[Task details]
Which lines below contain the word "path"? Copy each of them.

[Data excerpt Boundary: Start]

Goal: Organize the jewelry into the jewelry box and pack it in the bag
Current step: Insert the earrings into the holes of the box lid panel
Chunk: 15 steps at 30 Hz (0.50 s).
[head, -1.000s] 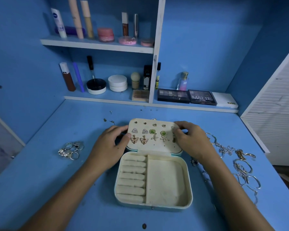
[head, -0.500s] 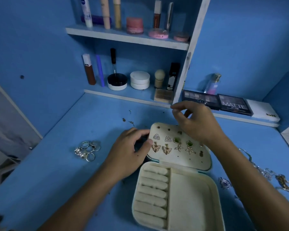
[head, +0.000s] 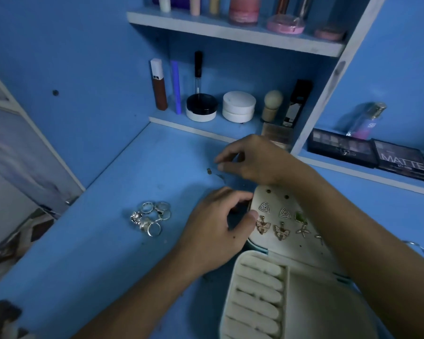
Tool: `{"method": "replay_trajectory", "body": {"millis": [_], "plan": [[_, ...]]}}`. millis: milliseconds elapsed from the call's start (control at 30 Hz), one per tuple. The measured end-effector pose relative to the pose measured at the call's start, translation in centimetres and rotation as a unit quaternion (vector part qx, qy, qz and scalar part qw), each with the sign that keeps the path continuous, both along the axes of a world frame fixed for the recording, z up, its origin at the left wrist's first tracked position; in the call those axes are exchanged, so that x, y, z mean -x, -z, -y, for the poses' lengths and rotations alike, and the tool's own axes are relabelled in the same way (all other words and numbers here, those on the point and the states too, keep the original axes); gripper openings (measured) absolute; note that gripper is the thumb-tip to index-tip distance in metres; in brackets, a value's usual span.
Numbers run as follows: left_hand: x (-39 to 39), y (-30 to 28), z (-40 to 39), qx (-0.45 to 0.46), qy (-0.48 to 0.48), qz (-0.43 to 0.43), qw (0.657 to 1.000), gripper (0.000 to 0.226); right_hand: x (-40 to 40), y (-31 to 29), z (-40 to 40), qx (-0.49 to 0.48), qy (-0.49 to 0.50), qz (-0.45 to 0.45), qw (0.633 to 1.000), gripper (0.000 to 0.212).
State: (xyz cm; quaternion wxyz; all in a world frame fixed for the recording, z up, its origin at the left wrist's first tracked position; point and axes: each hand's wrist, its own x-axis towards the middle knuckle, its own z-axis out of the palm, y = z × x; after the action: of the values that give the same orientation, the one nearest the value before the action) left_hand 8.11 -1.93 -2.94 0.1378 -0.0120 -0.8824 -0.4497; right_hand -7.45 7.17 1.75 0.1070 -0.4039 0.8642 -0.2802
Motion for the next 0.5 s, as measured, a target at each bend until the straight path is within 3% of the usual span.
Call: {"method": "replay_trajectory", "body": {"millis": [500], "plan": [[0.0, -0.2, 0.0, 0.004, 0.003, 0.004, 1.000, 0.026, 0.2, 0.5, 2.6, -0.021, -0.008, 0.001, 1.000, 0.005]]}}
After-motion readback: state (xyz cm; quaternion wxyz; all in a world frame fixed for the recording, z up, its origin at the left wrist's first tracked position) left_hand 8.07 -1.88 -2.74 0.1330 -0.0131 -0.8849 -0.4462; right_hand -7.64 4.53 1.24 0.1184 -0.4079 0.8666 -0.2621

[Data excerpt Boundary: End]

[Output]
Tool: `{"method": "replay_trajectory", "body": {"millis": [_], "plan": [[_, ...]]}}`. millis: milliseconds elapsed from the call's start (control at 30 Hz), one per tuple. The measured end-effector pose relative to the pose measured at the call's start, translation in centimetres and rotation as a unit quaternion (vector part qx, qy, qz and scalar part qw), each with the sign that keeps the path continuous, both along the axes of a world frame fixed for the recording, z up, its origin at the left wrist's first tracked position; in the call those axes are exchanged, so that x, y, z mean -x, -z, -y, for the poses' lengths and rotations alike, and the tool's own axes are relabelled in the same way (all other words and numbers here, those on the point and the states too, keep the original axes); gripper openings (measured) absolute; note that gripper is the thumb-tip to index-tip distance in metres; in brackets, a value's usual span.
Motion for the next 0.5 s, as measured, a target at each bend until the straight path is within 3% of the usual span.

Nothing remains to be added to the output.